_RECORDED DATA_
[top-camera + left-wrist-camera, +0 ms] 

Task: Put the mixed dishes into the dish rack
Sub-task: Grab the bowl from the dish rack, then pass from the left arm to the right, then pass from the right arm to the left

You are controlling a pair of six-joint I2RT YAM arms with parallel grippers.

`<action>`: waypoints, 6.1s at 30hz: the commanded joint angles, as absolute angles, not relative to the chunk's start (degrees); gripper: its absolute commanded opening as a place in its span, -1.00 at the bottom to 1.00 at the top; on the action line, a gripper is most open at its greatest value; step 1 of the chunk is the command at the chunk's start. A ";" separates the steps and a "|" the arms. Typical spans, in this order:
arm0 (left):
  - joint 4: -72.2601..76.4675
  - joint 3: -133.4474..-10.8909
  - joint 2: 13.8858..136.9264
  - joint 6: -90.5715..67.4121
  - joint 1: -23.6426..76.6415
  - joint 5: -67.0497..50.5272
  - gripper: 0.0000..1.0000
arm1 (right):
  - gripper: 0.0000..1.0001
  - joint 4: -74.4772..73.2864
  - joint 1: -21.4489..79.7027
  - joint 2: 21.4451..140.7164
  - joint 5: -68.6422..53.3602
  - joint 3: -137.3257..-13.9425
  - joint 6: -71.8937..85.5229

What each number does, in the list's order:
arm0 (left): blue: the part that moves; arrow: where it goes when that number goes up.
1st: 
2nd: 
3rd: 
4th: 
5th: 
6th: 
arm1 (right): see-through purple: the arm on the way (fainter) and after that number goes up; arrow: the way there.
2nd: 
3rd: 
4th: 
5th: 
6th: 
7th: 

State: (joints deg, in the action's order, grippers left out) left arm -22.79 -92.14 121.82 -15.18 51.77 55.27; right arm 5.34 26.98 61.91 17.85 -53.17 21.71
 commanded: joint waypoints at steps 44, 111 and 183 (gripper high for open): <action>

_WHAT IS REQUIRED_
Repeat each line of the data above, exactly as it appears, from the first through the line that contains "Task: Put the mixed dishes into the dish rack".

_TASK RESULT_
[top-camera + left-wrist-camera, +0 ms] 

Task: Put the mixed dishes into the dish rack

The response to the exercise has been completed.